Brief
Search the entries below for the word "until", then copy each line in which it is found.

Records provided
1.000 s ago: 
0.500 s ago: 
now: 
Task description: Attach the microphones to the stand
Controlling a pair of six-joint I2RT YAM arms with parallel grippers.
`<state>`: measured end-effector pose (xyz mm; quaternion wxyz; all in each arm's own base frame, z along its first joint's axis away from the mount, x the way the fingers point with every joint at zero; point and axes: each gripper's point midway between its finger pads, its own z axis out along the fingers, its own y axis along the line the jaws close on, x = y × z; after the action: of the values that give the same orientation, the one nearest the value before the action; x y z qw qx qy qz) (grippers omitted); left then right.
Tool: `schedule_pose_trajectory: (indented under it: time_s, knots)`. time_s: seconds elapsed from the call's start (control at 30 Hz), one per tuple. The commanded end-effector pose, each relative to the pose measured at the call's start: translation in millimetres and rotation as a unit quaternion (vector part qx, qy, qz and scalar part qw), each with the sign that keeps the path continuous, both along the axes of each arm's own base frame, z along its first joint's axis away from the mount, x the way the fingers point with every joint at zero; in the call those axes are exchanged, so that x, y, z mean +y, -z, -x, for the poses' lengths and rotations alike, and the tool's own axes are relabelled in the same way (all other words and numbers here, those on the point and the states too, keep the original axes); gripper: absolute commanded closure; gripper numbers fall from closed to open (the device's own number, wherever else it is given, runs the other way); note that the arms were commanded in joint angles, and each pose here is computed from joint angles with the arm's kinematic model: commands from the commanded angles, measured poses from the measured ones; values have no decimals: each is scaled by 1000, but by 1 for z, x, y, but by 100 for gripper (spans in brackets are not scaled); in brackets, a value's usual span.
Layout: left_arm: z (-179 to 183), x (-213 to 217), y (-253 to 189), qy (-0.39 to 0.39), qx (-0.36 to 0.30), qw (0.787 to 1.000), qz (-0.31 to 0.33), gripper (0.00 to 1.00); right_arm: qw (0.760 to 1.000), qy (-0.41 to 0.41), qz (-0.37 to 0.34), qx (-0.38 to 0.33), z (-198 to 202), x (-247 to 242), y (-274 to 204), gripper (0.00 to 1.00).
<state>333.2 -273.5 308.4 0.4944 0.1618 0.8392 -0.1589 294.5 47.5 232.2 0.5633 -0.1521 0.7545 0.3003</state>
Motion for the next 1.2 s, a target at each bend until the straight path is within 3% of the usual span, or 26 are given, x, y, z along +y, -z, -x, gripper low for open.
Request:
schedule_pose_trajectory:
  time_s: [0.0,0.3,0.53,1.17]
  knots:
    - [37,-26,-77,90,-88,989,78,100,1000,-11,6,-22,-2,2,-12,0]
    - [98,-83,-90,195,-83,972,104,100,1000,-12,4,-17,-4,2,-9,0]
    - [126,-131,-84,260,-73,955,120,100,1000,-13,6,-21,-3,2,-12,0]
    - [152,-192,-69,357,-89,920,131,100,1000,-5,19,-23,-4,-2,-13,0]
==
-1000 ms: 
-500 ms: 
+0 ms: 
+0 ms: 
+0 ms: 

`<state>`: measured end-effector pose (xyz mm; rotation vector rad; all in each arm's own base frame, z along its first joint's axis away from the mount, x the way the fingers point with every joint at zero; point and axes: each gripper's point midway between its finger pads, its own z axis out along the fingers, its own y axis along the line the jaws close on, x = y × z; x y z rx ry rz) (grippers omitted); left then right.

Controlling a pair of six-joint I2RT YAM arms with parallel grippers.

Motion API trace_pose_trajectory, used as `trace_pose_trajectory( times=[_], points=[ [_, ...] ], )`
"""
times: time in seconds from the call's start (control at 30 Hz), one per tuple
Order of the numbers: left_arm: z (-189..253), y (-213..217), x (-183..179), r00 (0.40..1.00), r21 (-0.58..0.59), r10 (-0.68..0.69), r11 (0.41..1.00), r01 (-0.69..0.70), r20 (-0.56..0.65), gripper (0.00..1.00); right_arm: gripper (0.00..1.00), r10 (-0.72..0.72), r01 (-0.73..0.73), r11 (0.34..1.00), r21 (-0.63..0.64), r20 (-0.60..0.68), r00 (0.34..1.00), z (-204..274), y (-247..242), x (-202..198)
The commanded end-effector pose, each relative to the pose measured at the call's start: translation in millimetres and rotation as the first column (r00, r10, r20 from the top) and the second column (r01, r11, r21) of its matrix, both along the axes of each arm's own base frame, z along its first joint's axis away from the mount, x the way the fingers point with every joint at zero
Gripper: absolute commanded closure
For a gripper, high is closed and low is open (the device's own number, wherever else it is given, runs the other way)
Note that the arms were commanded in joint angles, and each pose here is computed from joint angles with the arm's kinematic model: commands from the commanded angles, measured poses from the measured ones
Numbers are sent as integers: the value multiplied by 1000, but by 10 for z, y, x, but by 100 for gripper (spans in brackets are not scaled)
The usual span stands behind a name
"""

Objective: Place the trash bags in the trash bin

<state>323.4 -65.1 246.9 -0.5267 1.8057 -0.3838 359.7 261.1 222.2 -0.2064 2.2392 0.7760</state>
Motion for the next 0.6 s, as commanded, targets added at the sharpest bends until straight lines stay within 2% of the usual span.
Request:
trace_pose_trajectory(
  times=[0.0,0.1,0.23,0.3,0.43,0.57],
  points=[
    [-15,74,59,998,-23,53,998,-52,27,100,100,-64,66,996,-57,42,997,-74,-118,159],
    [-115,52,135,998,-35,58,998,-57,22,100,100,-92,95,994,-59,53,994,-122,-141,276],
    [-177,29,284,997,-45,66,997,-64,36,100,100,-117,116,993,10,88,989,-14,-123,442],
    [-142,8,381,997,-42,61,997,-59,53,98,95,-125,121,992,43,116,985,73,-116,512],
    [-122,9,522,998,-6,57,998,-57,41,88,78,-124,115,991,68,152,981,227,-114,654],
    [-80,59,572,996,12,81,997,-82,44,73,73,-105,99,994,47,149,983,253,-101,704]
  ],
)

Written solution
Motion for the next 1.2 s, a target at each bend until the straight path is within 3% of the usual span, or 26 are given, x, y, z along +y, -z, -x, gripper low for open.
Motion for the next 0.6 s, as commanded, targets added at the sharpest bends until straight lines stay within 2% of the usual span.

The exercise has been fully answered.